I found a fallen tree and made myself sit there for a long while, focusing on my breath and then what I saw, heard, and smelled. I thought of something from the four elements meditation shared in the class readings a few weeks ago, about feeling how the Earth is holding you. I sank into that feeling, with the strong, earthy smell of geosmin all around me, the trees dripping plops of collected rainwater onto the hood of my jacket and the tip of my nose, all the different sounds the rain was making as it hit different textures, from tree branch to fallen leaf to me, the sense of the liminal in the mist, beyond the point where I could see my surroundings clearly.
Eventually, after a very long time, I was aware that I wasn’t thinking about everything I had brought into the forest with me. Instead, I was just there. I still felt the weight of the challenges, however, kind of heaving against my fragile calm like barbarians at the gate.
So I started walking again, focusing now on how I placed my feet with each step, thinking both about stepping lightly but also making a connection with the ground and feeling rooted. I walked this way on a very small loop in the trail for a while, making circles. Then I started to worry that I wasn’t doing the Soul Walk right, that I was still in my head and focused on achieving goals (step lightly! But also feel rooted!) and also keeping the barbarians from breaking through (they were quite determined).
Since there was no one else around, I decided to stretch out on the ground (in my rain pants and rain jacket) and let the rain, which was just a drizzle at this point, fall on my face. The smell of rain and wet earth was more intense at ground level, and while I kept my eyes closed most of the time, when I did open them and look around I felt like the colors were more vivid, from the new leaves and brilliant mosses (which made me think of Robin Wall Kimmerer’s love of moss and how much her generous gifts of writing have echoed through this class) to the lingering orange and red in leaves that fell months ago, in autumn, and were now slick with the rain. I thought of how the new leaves and the old, together all around me, are a reminder not just of the cycles of the seasons and of life, but of nature’s effortless resilience. The tree doesn’t worry about falling over or losing its leaves, it just “trees,” and that’s enough, even when it does fall over or loses its leaves.

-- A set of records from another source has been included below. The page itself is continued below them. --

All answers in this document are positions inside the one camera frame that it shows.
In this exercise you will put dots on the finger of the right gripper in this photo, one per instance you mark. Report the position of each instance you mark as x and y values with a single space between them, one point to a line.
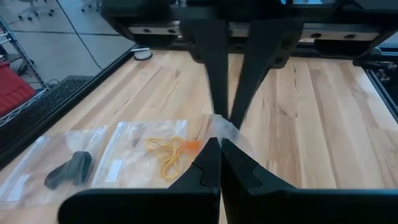
264 46
214 46

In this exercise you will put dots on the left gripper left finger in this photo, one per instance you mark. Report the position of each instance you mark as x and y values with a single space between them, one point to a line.
155 205

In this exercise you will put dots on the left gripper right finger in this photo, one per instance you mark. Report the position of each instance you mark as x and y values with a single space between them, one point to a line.
295 208

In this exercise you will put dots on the clear plastic zip bag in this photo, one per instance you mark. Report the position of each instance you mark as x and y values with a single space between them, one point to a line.
31 155
133 161

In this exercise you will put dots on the orange rubber band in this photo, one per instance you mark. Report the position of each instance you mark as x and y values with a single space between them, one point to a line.
192 146

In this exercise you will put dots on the black white tape roll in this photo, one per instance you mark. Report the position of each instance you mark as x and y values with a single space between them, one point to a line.
143 55

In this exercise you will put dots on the office chair base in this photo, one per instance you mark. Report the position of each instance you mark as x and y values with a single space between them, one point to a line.
31 9

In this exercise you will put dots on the black perforated box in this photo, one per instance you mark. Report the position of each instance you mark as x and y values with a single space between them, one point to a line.
37 109

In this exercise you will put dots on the red plastic bin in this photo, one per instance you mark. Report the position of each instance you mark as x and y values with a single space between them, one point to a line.
12 90

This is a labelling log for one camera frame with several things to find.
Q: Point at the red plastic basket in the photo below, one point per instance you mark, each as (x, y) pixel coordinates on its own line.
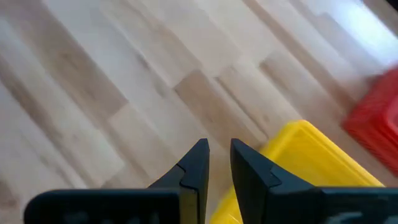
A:
(379, 124)

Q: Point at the yellow plastic basket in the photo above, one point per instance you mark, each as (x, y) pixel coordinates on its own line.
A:
(311, 155)

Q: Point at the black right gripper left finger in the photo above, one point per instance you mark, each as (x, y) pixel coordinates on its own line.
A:
(186, 199)

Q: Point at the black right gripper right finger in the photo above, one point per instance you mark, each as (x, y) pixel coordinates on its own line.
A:
(264, 199)

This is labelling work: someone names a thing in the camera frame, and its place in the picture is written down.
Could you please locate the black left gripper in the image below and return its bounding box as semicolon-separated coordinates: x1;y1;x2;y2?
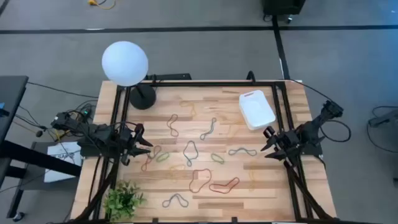
119;123;154;166

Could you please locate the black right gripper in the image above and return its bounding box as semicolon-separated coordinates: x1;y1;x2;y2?
260;126;301;161

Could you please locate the thin red rubber band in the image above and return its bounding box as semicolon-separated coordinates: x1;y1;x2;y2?
141;146;158;172

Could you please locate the purple rubber band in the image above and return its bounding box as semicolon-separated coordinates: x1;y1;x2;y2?
166;113;180;138

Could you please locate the yellow rubber band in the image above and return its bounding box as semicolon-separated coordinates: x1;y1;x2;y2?
169;164;187;183
248;161;258;191
179;101;197;116

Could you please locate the white plastic bin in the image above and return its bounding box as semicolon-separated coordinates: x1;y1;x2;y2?
238;90;277;131

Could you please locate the green rubber band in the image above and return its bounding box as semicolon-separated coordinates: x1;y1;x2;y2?
210;152;225;165
155;151;170;163

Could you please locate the small green artificial plant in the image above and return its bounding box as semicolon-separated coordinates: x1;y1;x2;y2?
102;180;147;222

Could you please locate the brown rubber band loop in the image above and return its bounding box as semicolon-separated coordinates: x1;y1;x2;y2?
188;168;213;194

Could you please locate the black power strip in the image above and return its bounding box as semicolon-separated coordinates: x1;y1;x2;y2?
146;73;192;81

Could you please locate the thick red rubber band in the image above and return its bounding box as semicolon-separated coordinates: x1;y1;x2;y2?
208;177;241;194

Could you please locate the white globe lamp black base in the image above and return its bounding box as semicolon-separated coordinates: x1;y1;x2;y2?
101;40;157;110

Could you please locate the white printed paper sheet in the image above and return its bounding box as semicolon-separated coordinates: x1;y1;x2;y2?
43;141;83;184

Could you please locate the grey side table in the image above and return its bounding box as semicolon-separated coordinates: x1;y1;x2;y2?
19;141;82;191

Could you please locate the black desk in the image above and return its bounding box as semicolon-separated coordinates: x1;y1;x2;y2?
0;75;83;222

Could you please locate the black wheeled cart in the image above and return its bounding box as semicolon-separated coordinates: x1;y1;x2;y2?
262;0;307;23

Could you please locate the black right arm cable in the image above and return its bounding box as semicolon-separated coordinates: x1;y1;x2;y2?
319;119;352;143

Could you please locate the black aluminium table frame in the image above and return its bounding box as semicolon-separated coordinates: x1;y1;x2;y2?
72;80;340;224

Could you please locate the yellow floor cable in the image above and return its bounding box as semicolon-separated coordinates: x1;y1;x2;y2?
88;0;116;10

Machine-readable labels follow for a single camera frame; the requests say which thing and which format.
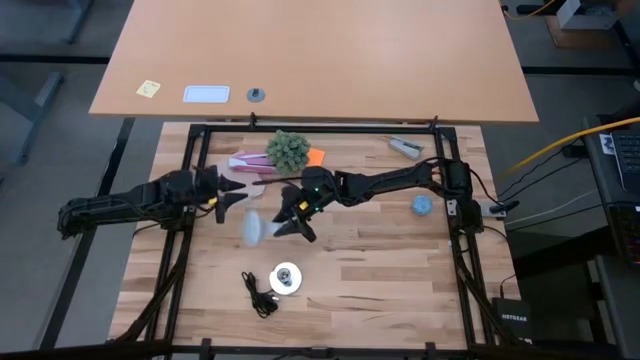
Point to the green potted plant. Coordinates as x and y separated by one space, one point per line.
287 151

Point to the black metal table frame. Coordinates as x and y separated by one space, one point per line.
320 129

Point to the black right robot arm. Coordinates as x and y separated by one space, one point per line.
390 182

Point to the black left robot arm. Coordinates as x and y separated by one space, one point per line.
125 202

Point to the grey stapler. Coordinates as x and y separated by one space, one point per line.
406 147

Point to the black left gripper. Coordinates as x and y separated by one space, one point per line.
205 187

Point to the chrome lamp socket base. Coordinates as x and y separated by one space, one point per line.
285 278

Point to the small blue ball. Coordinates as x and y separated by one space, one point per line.
422 205

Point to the orange sticky note pad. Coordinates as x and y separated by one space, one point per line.
316 157

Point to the white box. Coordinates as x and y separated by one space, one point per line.
585 17

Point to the white card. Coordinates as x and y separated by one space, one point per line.
206 94

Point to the orange-brown desk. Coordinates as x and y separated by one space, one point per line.
320 55

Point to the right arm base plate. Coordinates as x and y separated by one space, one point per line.
487 209

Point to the white lightbulb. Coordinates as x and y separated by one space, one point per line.
252 227

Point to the black laptop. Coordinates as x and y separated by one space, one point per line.
627 160

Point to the yellow sticky note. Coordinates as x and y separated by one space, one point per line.
148 88

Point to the grey table leg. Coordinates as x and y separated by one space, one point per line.
30 110

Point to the brown cardboard sheet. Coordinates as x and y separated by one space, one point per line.
585 39

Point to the pink stapler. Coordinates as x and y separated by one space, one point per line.
247 164

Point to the black keyboard with lit keys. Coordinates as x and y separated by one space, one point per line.
627 235

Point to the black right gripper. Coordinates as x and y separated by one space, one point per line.
317 187

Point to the black network router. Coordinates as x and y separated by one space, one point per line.
512 320

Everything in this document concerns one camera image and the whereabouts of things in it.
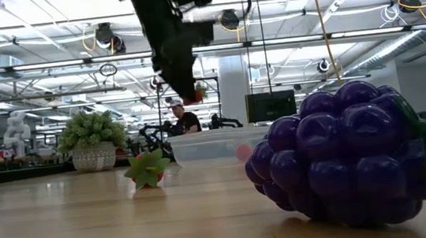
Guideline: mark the black monitor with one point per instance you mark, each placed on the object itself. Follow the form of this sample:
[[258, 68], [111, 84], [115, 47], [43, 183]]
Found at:
[[271, 107]]

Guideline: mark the small red toy strawberry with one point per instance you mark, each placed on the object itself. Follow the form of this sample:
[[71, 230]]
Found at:
[[196, 97]]

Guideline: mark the white humanoid robot figure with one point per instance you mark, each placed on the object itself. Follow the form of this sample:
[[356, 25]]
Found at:
[[17, 133]]

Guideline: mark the black metal frame rig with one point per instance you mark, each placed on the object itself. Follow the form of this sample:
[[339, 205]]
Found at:
[[210, 78]]

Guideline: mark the black background robot arm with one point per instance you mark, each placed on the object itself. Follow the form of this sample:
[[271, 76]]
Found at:
[[223, 122], [155, 137]]

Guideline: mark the red toy fruit green leaves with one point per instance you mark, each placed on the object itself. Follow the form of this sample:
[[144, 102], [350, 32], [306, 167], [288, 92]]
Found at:
[[147, 170]]

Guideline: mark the white square column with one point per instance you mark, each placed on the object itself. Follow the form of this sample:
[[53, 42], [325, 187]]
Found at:
[[234, 93]]

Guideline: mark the green plant in white pot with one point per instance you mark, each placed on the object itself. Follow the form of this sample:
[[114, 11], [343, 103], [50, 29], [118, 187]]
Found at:
[[92, 139]]

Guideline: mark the purple toy grape bunch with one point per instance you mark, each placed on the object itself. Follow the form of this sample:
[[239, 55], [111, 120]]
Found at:
[[344, 160]]

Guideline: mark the clear plastic tupperware container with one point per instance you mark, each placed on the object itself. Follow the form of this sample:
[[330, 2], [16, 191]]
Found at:
[[208, 147]]

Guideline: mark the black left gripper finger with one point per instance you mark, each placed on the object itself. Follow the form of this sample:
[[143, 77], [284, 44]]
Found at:
[[186, 70], [166, 66]]

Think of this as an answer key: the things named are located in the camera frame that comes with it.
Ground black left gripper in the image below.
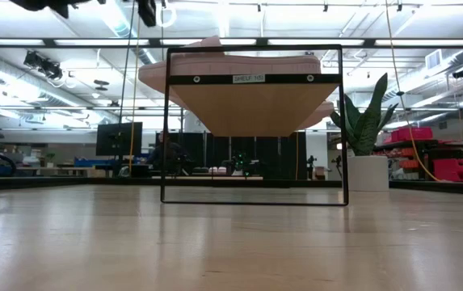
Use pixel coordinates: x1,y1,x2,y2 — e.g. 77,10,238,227
136,0,158,27

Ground pink foam slide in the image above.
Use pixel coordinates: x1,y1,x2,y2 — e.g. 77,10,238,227
295,99,335,131
137,35,323,96

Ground black overhead light bar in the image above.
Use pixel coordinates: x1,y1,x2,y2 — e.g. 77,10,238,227
0,37,463,50

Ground black ceiling spotlight cluster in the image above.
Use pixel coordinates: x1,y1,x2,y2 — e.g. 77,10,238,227
23,50,65,81

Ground black monitor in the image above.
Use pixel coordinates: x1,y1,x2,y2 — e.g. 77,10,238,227
95,121,144,158

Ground person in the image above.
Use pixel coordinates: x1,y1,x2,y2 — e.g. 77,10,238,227
145,130,194,178

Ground green plant in white pot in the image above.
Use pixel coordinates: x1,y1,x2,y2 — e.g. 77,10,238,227
330,72,400,192

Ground red storage bins row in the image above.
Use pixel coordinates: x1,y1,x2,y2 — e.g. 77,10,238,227
383,126,434,143

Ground red storage bin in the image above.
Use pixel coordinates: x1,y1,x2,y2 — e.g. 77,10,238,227
432,158,463,183

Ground white cable loop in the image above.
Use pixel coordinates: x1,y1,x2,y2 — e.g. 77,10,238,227
154,2,179,29

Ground long black cable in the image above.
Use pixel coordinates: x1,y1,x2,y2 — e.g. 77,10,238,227
117,0,136,177

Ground wooden shelf black metal frame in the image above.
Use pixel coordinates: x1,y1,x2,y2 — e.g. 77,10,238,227
160,44,350,207

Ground black aluminium rig frame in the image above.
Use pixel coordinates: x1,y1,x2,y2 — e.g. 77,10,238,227
0,175,463,198

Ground black partition wall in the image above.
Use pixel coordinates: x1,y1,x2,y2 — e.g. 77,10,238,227
154,131,308,181

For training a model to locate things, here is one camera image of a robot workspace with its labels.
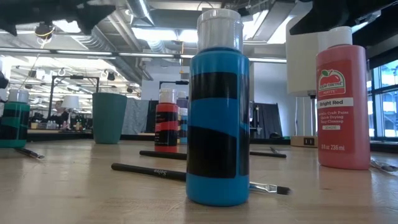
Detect small teal striped paint bottle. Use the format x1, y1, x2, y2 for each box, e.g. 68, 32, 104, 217
0, 89, 31, 149

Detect large bright red paint bottle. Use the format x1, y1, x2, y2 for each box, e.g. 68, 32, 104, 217
316, 26, 371, 170

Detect small red striped paint bottle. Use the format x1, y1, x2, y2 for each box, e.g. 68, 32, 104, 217
154, 88, 179, 153

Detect small blue striped paint bottle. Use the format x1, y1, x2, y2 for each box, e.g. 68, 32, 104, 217
178, 107, 189, 145
185, 8, 251, 207

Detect long linear ceiling light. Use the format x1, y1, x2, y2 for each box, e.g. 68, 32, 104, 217
0, 46, 287, 65

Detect table lamp white shade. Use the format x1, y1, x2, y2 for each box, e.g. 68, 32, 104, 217
285, 12, 345, 148

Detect distant white-shade lamp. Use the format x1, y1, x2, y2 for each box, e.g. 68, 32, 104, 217
61, 95, 80, 125

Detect dark-framed window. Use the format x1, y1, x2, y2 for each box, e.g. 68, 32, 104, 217
366, 58, 398, 139

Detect person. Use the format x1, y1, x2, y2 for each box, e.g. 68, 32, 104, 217
48, 100, 70, 127

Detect distant cluttered workbench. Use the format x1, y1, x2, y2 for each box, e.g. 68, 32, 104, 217
27, 118, 94, 133

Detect dark green plastic cup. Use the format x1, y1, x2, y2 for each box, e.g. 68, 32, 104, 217
91, 92, 128, 145

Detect black fabric backdrop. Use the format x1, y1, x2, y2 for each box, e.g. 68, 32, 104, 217
250, 102, 284, 139

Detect grey fabric cover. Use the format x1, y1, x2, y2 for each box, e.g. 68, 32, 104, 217
121, 98, 150, 135

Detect clear plastic bin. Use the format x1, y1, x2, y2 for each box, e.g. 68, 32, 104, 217
170, 101, 261, 144

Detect black ceiling sensor yellow cable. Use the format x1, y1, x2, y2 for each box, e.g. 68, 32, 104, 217
34, 23, 56, 41

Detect black metal frame stand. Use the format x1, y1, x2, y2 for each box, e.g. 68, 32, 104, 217
46, 75, 101, 124

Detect silver spiral air duct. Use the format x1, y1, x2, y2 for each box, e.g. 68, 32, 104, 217
124, 0, 170, 54

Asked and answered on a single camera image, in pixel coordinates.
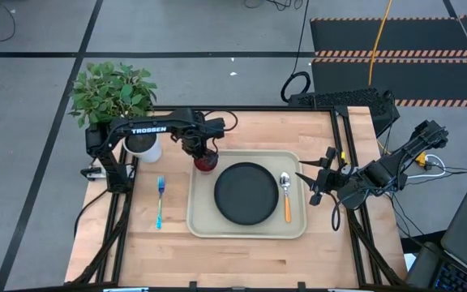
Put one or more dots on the black round plate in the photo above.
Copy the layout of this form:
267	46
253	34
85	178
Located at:
246	194

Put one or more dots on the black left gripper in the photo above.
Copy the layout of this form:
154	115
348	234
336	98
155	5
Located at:
197	144

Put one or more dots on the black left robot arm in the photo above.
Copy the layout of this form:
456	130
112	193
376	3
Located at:
148	130

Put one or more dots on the grey rounded case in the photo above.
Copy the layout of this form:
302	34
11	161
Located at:
422	265

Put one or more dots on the beige plastic tray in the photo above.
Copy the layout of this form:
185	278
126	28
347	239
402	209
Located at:
205	211

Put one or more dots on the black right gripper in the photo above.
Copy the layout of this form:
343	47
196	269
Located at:
332	178

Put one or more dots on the black backlit keyboard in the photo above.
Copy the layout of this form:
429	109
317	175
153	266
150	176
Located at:
456	280

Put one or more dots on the red ribbed cup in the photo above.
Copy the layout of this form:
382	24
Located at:
206	165

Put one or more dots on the yellow plug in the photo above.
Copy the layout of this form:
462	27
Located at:
421	158

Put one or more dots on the white plant pot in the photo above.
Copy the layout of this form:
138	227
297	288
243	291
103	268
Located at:
146	153

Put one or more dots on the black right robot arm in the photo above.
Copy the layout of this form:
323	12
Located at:
379	172

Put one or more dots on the black metal table frame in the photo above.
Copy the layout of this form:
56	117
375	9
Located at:
278	108

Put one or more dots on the green leafy plant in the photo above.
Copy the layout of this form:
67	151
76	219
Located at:
112	93

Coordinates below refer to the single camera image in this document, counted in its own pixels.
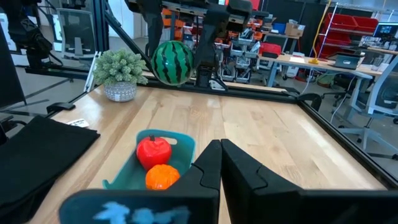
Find cardboard box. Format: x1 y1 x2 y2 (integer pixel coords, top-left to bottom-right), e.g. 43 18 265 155
284 22 307 39

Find wooden desk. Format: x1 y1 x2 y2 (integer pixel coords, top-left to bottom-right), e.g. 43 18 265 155
257 54 385 90

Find black jointed machine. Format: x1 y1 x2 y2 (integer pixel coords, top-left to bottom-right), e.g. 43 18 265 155
0 0 63 71

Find orange toy fruit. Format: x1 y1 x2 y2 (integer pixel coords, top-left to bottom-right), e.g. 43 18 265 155
145 164 182 191

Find pale green potted plant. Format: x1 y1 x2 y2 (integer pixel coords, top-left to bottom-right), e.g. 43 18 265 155
92 48 149 103

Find black folded cloth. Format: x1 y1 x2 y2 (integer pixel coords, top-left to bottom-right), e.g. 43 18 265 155
0 115 101 224

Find cluttered storage shelf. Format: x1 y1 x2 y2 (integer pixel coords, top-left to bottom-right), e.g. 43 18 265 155
217 18 266 83

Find grey mesh office chair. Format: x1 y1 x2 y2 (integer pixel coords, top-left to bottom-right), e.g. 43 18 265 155
55 7 96 60

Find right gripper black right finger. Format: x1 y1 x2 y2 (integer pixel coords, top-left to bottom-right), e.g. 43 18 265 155
220 138 398 224

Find blue storage bin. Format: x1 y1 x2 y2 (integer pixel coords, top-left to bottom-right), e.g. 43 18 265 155
273 22 287 35

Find teal plastic container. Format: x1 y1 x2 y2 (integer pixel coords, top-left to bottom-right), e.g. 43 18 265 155
102 129 197 191

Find light grey office chair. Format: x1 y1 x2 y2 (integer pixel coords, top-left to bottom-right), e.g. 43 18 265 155
337 55 398 161

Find red storage bin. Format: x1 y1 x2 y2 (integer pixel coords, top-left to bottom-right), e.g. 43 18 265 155
323 12 358 31
353 16 379 34

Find green striped toy watermelon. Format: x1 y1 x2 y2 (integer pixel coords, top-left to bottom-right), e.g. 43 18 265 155
150 40 195 86

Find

I got up as the light began to fade, and the colors with it. It had stopped raining, and the barbarians had shuffled off a respectful distance from the gate, perhaps to have supper.
As I got back to my car I felt a little disappointed that my Soul Walk did not offer some big revelation. When I sat down to type this up, I thought what am I going to say? Nothing happened, nothing transformative, nothing to share proudly with everyone. So I just started typing what happened and, as I did, I realized nothing had to happen. I went into the forest, honest with myself about the good, the bad, and the barbarians. For five hours, I was, and that was enough.
Hart Park Soul Walk is the Soul Walk Project created by Gemma Tarlach, FTS Certified Forest Therapy Guide, January 2024 cohort.